In the mean time, here are some of my favorite Charlie Munger quotes:
- Never, ever, think about something else when you should be thinking about the power of incentives. (note: if you like incentives, go check out Munger’s Top 100 Mental Models and “Are Cubbie Fans The Reason The Cubs Have Sucked For 100+ Years?”
- Almost all good businesses engage in ‘pain today, gain tomorrow’ activities.
- Spend each day trying to be a little wiser than you were when you woke up.
- In my whole life, I have known no wise people (over a broad subject matter area) who didn’t read all the time — none, zero.
- Choose clients as you would friends.
- The best armour of 0ld age is a well-spent life preceding it.
- When you borrow a man’s car, always return it with a tank of gas.
- If only I had the influence with my wife and children that I have in some other quarters!
- Take a simple idea and take it seriously.
- In business we often find that the winning system goes almost ridiculously far in maximizing and or minimizing one or a few variables — like the discount warehouses of Costco.
- Don’t do cocaine. Don’t race trains. And avoid AIDS situations.
- We look for a horse with one chance in two of winning and which pays you three to one.
- You’re looking for a mispriced gamble. That’s what investing is. And you have to know enough to know whether the gamble is mispriced. That’s value investing.
- It takes character to sit there with all that cash and do nothing. I didn’t get to where I am by going after mediocre opportunities.
- A great business at a fair price is superior to a fair business at a great price.
- All intelligent investing is value investing — acquiring more than you are paying for.
- You must value the business in order to value you the stock.
- No wise pilot, no matter how great his talent and experience, fails to use his checklist.
- There are worse situations than drowning in cash and sitting, sitting, sitting. I remember when I wasn’t awash in cash — and I don’t want to go back.
- …it never ceases to amaze me to see how much territory can be grasped if one merely masters and consistently uses all the obvious and easily learned principles.
- Once you get into debt, it’s hell to get out. Don’t let credit card debt carry over. You can’t get ahead paying eighteen percent.

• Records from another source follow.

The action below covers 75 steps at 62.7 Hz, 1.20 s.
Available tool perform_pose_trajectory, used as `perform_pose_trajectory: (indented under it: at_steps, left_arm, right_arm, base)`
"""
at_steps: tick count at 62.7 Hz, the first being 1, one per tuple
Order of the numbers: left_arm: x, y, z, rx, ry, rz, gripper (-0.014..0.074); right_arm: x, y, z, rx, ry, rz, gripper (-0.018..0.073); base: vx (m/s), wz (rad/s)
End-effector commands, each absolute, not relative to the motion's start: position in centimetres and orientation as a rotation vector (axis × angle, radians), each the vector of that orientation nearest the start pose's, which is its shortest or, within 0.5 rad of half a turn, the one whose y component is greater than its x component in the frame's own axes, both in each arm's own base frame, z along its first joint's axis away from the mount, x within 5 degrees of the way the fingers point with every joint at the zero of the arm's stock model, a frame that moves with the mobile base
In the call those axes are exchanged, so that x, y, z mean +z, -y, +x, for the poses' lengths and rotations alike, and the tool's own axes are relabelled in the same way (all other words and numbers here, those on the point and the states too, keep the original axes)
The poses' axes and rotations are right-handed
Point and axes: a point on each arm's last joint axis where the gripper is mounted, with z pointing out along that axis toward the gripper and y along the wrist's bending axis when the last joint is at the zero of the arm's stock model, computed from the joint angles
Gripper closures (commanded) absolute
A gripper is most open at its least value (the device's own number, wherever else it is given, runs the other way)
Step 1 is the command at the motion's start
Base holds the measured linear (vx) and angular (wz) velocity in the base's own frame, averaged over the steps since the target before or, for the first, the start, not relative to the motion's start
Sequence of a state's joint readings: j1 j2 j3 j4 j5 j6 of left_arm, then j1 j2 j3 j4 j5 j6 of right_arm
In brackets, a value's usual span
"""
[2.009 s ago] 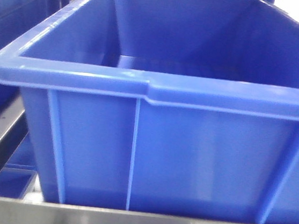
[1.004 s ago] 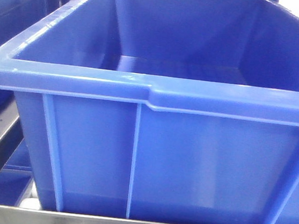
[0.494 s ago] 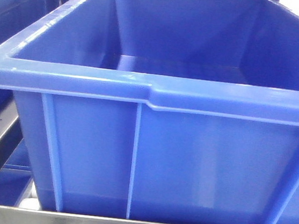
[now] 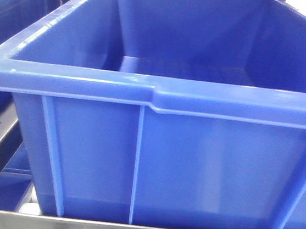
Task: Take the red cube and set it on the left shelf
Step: 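Move the right gripper holding the red cube over the blue bin, then lower the right gripper into the blue bin and open it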
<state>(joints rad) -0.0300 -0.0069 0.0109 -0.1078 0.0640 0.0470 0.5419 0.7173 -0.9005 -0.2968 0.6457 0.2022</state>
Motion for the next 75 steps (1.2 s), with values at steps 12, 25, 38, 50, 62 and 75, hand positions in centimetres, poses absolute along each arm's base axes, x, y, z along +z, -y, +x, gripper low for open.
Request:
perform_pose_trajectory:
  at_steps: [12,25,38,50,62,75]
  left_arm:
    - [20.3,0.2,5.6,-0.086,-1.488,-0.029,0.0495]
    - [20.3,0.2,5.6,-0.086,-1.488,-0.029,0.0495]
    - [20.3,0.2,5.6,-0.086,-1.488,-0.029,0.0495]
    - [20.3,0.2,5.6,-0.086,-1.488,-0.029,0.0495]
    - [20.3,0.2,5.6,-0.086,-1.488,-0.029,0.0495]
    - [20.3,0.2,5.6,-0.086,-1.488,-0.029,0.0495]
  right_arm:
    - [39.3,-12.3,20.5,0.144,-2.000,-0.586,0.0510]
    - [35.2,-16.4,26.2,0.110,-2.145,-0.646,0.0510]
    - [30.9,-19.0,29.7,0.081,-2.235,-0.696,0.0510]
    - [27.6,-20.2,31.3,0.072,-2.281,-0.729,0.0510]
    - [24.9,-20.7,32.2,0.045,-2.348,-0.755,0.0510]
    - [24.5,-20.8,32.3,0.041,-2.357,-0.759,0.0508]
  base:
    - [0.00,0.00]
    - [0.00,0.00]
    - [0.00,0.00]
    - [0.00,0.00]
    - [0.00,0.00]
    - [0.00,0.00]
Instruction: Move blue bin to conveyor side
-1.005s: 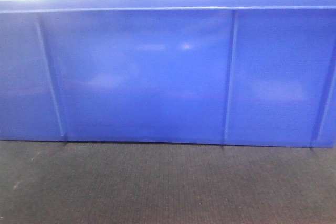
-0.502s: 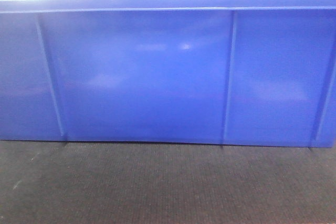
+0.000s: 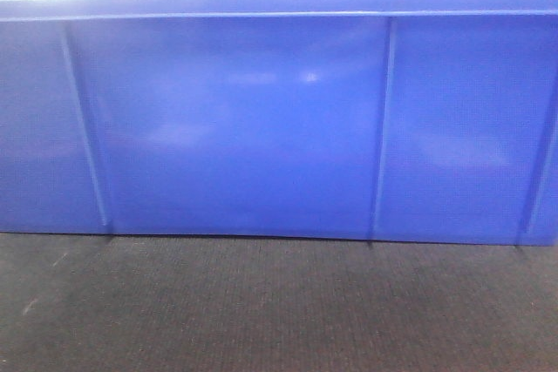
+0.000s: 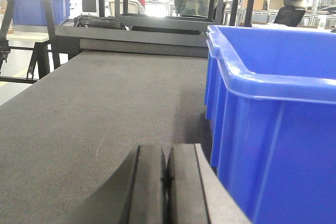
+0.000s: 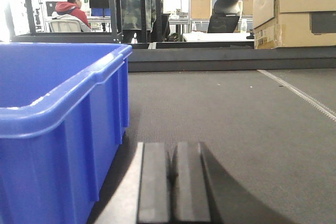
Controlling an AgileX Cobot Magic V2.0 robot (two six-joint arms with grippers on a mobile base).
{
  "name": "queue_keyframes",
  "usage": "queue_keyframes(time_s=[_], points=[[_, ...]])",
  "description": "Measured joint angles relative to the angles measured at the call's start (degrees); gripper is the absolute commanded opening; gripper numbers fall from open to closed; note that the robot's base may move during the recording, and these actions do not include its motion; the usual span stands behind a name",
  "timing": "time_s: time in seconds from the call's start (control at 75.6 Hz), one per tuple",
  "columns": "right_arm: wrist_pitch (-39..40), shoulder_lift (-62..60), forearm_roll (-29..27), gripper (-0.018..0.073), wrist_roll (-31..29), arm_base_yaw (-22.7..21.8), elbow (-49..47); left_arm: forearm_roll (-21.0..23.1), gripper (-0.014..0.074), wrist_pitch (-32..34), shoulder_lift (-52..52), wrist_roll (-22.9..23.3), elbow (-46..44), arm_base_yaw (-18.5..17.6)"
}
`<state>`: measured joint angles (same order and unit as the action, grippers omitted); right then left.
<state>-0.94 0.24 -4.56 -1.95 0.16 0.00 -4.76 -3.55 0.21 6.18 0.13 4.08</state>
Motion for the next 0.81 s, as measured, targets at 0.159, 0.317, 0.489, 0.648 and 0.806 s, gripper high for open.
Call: queue_keyframes(time_s=[0.159, 0.317, 0.489, 0.648, 0.806], points=[[0.0, 0.0, 0.0, -0.0069, 0.0, 0.0, 0.0, 0.0, -0.0006, 0.0, 0.0, 0.0, 0.0, 0.0], [0.0, 0.0, 0.0, -0.0069, 0.0, 0.0, 0.0, 0.0, -0.0006, 0.0, 0.0, 0.0, 0.0, 0.0], [0.0, 0.0, 0.0, -0.0069, 0.0, 0.0, 0.0, 0.0, -0.0006, 0.0, 0.0, 0.0, 0.0, 0.0], [0.0, 0.0, 0.0, -0.0069, 0.0, 0.0, 0.0, 0.0, -0.0006, 0.0, 0.0, 0.0, 0.0, 0.0], [0.0, 0.0, 0.0, -0.0069, 0.0, 0.0, 0.0, 0.0, -0.0006, 0.0, 0.0, 0.0, 0.0, 0.0]])
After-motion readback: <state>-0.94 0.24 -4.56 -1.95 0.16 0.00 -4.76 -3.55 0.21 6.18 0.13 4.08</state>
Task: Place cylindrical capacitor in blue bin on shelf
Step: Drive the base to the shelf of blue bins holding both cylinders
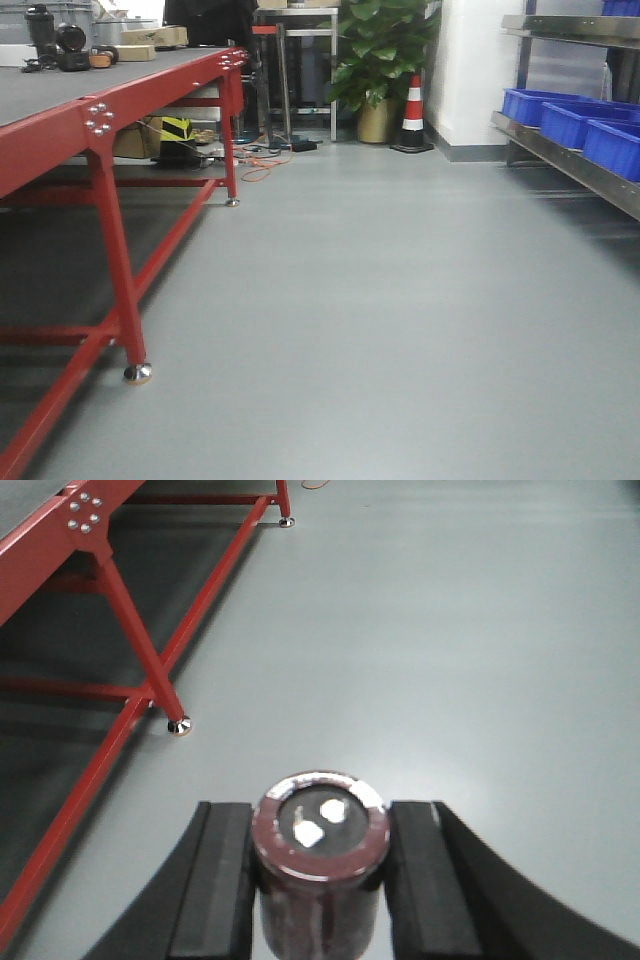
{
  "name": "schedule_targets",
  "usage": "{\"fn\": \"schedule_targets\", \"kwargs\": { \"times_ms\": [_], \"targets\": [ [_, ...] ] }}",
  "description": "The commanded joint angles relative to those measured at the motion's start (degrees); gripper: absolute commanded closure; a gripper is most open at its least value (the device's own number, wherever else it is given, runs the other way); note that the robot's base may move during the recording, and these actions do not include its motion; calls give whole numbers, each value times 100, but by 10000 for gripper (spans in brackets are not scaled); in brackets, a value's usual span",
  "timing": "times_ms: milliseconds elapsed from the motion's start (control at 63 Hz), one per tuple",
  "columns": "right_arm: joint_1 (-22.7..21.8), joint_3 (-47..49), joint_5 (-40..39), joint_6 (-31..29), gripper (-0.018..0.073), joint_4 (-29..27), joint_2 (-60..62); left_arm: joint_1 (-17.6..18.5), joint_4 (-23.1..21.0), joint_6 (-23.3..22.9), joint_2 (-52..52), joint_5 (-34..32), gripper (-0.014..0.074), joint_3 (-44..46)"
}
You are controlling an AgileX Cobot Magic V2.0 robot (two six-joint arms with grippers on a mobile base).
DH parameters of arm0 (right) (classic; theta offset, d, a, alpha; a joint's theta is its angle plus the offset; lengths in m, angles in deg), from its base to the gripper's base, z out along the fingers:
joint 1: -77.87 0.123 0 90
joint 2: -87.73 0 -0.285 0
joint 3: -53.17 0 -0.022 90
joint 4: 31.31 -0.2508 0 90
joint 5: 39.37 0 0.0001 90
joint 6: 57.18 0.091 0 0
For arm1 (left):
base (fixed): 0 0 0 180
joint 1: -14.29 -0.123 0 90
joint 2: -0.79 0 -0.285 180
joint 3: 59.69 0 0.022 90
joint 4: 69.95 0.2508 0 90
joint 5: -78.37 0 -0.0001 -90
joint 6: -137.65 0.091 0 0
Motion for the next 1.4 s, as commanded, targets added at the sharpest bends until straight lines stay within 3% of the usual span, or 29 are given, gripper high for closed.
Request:
{"fn": "schedule_targets", "kwargs": {
  "times_ms": [0,1380],
  "targets": [
    [6,46,-174,-15,713,14,35,-28,-12,-23,-30,-97,708,3],
    [6,46,-174,-15,713,14,13,-28,2,-23,-30,-107,708,3]
  ]
}}
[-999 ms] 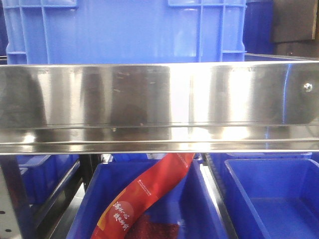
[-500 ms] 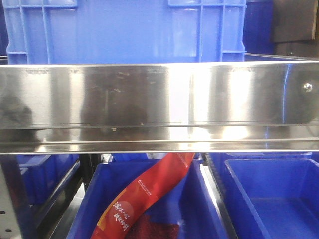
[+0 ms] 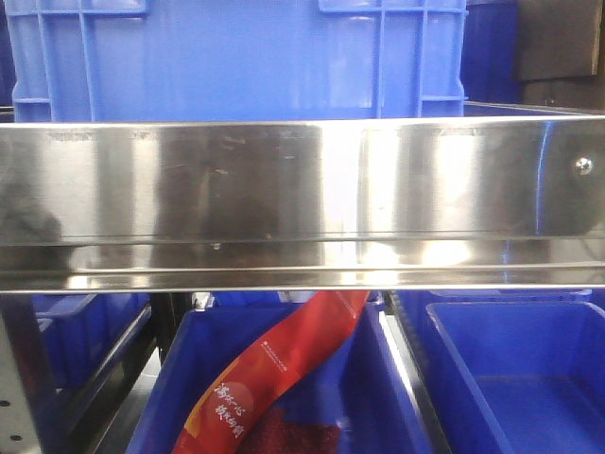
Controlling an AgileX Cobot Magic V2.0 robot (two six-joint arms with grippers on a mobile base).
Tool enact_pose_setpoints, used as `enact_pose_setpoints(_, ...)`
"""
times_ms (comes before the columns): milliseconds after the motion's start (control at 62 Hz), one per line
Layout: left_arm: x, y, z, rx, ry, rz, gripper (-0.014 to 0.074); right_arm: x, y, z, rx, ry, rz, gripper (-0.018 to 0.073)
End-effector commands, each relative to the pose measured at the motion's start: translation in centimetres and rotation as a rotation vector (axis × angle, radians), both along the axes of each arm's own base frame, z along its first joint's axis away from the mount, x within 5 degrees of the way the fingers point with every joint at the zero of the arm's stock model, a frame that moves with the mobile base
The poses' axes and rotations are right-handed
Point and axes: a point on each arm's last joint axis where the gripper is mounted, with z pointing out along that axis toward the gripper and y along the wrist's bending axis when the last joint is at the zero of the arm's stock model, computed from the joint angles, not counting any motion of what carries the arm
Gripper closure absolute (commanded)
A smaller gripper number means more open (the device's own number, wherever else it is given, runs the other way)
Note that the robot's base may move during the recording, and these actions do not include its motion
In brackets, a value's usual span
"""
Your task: Grab block from conveyor and place in blue bin
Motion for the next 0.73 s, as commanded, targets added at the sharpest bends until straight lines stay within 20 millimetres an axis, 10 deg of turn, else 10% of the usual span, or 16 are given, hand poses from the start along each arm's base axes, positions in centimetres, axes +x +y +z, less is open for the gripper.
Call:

- If you always tell people why, they’ll understand it better, they’ll consider it more important, and they’ll be more likely to comply.
- Spend less than you make; always be saving something. Put it into a tax-deferred account. Over time, it will begin to amount to something. This is such a no-brainer.
- You don’t have to be brilliant, only a little bit wiser than the other guys, on average, for a long, long time.
- Three rules for a career: 1) Don’t sell anything you wouldn’t buy yourself; 2) Don’t work for anyone you don’t respect and admire; and 3) Work only with people you enjoy.
- I won’t bet $100 against house odds between now and the grave.
- I try to get rid of people who always confidently answer questions about which they don’t have any real knowledge.
- …being an effective teacher is a high calling.
- I believe in the discipline of mastering the best that other people have ever figured out. I don’t believe in just sitting down and trying to dream it all up yourself. Nobody’s that smart…
- Without numerical fluency, in the part of life most of us inhibit, you are like a one-legged man in an ass-kicking contest.
- In my life there are not that many questions I can’t properly deal with using my $40 adding machine and dog-eared compound interest table.